2 Şubat 2018 Cuma

İşe Yarar Bir Sinema Örneği

Artık o da başka sinema/sanat filmleri gösterecek el değiştirmiş Kadıköy sinemasında izleme şansı bulduk yönetmenin son filmi İşe Yarar Bir Şey'i ve sanırım Pelin Esmer, Yeşim Ustaoğlu ile beraber en iyi kadın iki yönetmenimizden biri ve seçtiği konular oldukça özgün tatlar damıtıyor. Daha ilk sahnesinden ilginç bir film izleyeceğimizin sinyallerini veriyor yönetmen. Edebi bir monolog ve tren istasyonu...  Bir tren yolculuğunda iki kadının tanışmasına tanık olmamız ve elbet trendeki diğer yolcuların da onlara eşlik etmesi... Zaten sinemaya tren kadar yakışan az şey vardır. Sadece trenlerin taşıdığı o kendine has şiirsellikten bahsetmiyorum.

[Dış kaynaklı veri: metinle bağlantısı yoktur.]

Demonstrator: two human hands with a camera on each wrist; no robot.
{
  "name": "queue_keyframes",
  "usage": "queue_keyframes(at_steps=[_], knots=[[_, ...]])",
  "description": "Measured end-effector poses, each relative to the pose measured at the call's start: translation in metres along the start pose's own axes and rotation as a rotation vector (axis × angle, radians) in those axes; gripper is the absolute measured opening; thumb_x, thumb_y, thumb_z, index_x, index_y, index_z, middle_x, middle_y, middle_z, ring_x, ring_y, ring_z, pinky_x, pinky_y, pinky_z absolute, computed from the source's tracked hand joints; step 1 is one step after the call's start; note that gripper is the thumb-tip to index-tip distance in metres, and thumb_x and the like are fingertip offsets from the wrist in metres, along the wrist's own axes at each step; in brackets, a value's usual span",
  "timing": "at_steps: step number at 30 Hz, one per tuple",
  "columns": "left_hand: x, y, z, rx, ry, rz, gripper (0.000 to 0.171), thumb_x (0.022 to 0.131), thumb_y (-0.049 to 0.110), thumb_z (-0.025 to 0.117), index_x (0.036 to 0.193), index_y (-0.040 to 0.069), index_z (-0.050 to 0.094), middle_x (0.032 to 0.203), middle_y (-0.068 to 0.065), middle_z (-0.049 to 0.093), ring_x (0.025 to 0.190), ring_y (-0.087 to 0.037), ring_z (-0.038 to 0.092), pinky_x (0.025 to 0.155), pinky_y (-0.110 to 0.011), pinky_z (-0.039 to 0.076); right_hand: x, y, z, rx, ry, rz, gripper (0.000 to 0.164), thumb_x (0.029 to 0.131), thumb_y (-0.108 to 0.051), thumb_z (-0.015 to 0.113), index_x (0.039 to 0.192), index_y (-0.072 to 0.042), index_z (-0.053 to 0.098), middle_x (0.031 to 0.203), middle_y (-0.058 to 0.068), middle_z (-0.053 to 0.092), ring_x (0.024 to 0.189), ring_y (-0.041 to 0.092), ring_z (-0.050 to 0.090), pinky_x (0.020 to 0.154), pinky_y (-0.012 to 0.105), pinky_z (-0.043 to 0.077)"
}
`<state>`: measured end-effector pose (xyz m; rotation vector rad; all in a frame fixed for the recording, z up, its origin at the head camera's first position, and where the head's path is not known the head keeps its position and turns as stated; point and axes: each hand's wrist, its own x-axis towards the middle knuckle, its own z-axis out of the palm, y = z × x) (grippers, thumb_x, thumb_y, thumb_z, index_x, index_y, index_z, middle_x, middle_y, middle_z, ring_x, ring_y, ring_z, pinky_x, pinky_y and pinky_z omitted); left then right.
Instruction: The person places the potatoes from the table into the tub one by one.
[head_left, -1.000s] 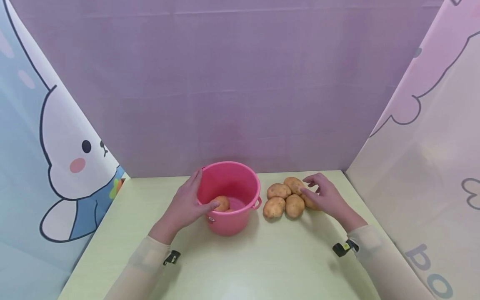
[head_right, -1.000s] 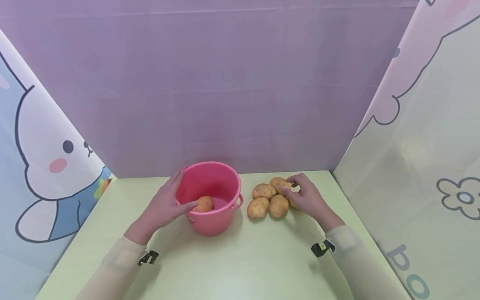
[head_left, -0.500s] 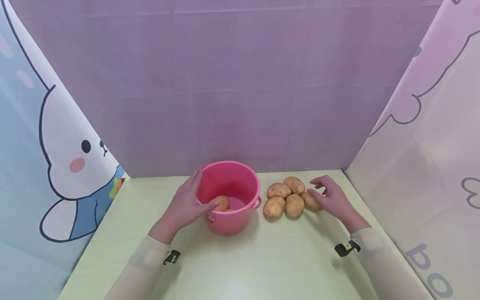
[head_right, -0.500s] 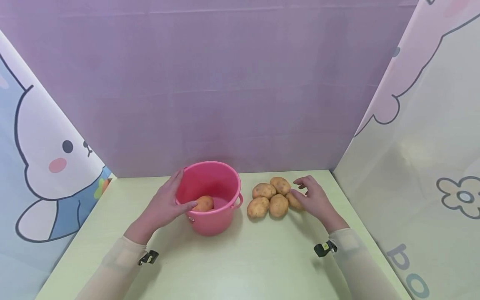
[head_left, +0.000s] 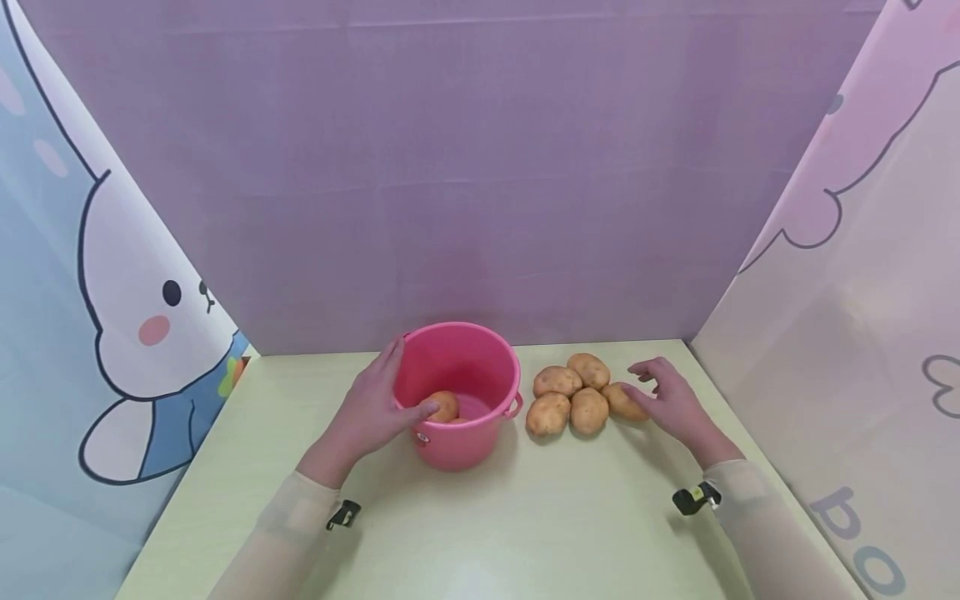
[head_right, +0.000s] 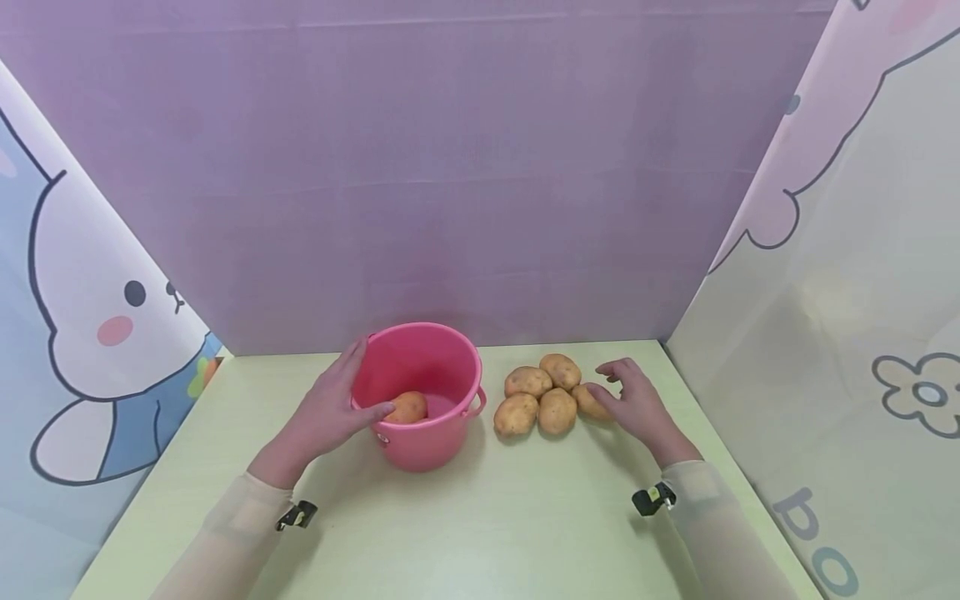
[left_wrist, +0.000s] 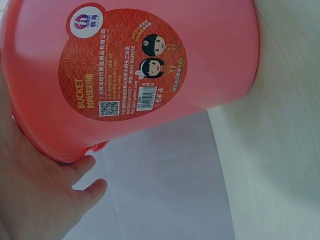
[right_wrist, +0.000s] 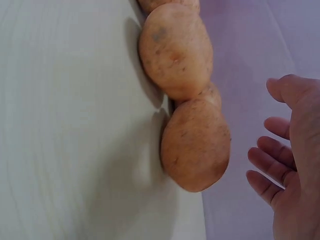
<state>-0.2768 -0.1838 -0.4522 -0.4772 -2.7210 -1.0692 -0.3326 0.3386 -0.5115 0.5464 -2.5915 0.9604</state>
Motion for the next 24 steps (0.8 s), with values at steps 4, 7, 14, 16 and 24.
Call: queue_keyframes(at_steps=[4, 7, 14, 16, 24], knots=[[0.0, 0.0, 0.0, 0.0, 0.003, 0.004, 0.129, 0.083, 0.077, 0.084, 0.179, 0.026, 0.016, 0.175, -0.005, 0.037, 0.151, -0.036, 0.044, 0.094, -0.057, 0.065, -0.002, 0.006, 0.002, 0.009, -0.029, 0.042, 0.038, 0.104, -0.02, 0.08, 0.132, 0.003, 0.068, 0.124, 0.02, 0.064, 0.113, 0.043, 0.064, 0.088, 0.052, 0.055], [0.0, -0.001, 0.001, 0.005, 0.003, 0.013, 0.129, 0.083, 0.076, 0.084, 0.179, 0.023, 0.016, 0.175, -0.007, 0.036, 0.152, -0.038, 0.044, 0.094, -0.058, 0.065, -0.003, 0.01, 0.004, 0.018, -0.03, 0.053, 0.041, 0.104, -0.02, 0.08, 0.134, 0.005, 0.067, 0.126, 0.023, 0.064, 0.114, 0.045, 0.064, 0.089, 0.052, 0.054], [0.0, 0.001, 0.0, 0.011, 0.0, -0.002, 0.13, 0.083, 0.076, 0.084, 0.179, 0.02, 0.018, 0.177, -0.007, 0.033, 0.153, -0.039, 0.042, 0.095, -0.059, 0.065, -0.003, 0.017, 0.009, 0.032, -0.046, 0.062, 0.048, 0.104, -0.022, 0.08, 0.139, 0.006, 0.064, 0.133, 0.027, 0.062, 0.118, 0.047, 0.062, 0.093, 0.055, 0.053], [-0.001, 0.001, 0.0, 0.009, -0.002, -0.003, 0.13, 0.083, 0.075, 0.085, 0.179, 0.019, 0.018, 0.177, -0.007, 0.033, 0.154, -0.039, 0.042, 0.095, -0.059, 0.065, -0.003, 0.02, 0.01, 0.053, -0.061, 0.067, 0.051, 0.104, -0.022, 0.08, 0.142, 0.006, 0.062, 0.135, 0.027, 0.061, 0.12, 0.048, 0.061, 0.096, 0.058, 0.052], [0.0, 0.0, 0.0, 0.032, -0.011, 0.0, 0.131, 0.084, 0.075, 0.084, 0.179, 0.015, 0.017, 0.18, -0.008, 0.028, 0.157, -0.042, 0.037, 0.098, -0.062, 0.063, -0.004, 0.029, 0.015, 0.178, -0.148, 0.111, 0.066, 0.102, -0.022, 0.083, 0.156, 0.004, 0.052, 0.154, 0.029, 0.054, 0.139, 0.053, 0.052, 0.111, 0.07, 0.045]])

Sinemayla trenlerin aynı dönemlerin, aynı ruhun, hareketin çocuğu olmaları bahsettiğim. Yoksa yalnızca lokomotifin önüne konulan kameranın saatlerce yaptığı çekimleri izlemek için sinemanın ilk yıllarında sinema salonlarını dolduran bu tutku nasıl açıklanabilir. Neyse devam edelim. Trende geçen ilk bölüm gerek diyaloğun taşıdığı ritim ve merak duygusu, bence yer yer çok hafif gerilimi, sesli-sessiz anların dengesi ve özellikle baş karakterin (Başak Köklükaya) trenin içindeki yüz ifadesini trenin dışındaki insanların görüntüsüne bindirdiği örnekteki gibi yetkin görsel tasarımıyla beni oldukça etkiledi. Adeta bir başyapıt izliyor duygusu... İşe Yarar Bir Şey gerçekten ilginç bir film. Filmin meselesinin ne olduğunu anlamaya çalışırken belki yardımcı kadın oyuncu diyebileceğimiz Öykü Karayel'in bir hemşire olarak ölüm döşeğindeki bir adamın hayatına son vermek için yola çıkmış olmasının filmin ana meselesi olduğunu anlamamız da bence bir sürpriz. Filmin ikinci yarısında ölüm döşeğindeki o adamın (Yiğit Özşener) evinde geçen bölüm de trendeki kadar olmasa da ilgi çekici, en azından diyaloglar açısından ve tabii yine bir merak duygusu var. Sadece Köklükaya'nın 25.yıl lise mezunları buluşmasının araya bir parantez gibi girişi biraz sakil duruyor. Yanlış anlaşılmasın ha, sinema yönünden o da etkileyici, o bölümde filmin en zor estetik denemelerinden birine girişiliyor ve başarılıyor. Sadece liseden mezun olduktan sonra 25 yıl görüşmeyen insanların sık sık görüşüyormuş havasında samimi olmaları bana biraz zorlama geldi. Her şeye rağmen yönetmen filmin adını da anlamlı kılan oldukça özgün bir denemenin altından başarıyla kalkmış demek lazım ve edebi yoğunluğun usta işi bir görsellik ve oyuncu yönetimiyle birleştiği nadide yerli filmlerden İşe Yarar Bir Şey.

Yıldız: * * * 

Not: Bu arada Kadıköy Sineması'nın yeni yüzünün beni çok mutlu ettiğini, hem salonların perde büyüklüğü ve enine salon yapısının hem de koltuk numaramızı gişeden seçebilmemizin öncelikli tercih nedeni olduğunu belirteyim (Rexx'e taş atılıyor burada).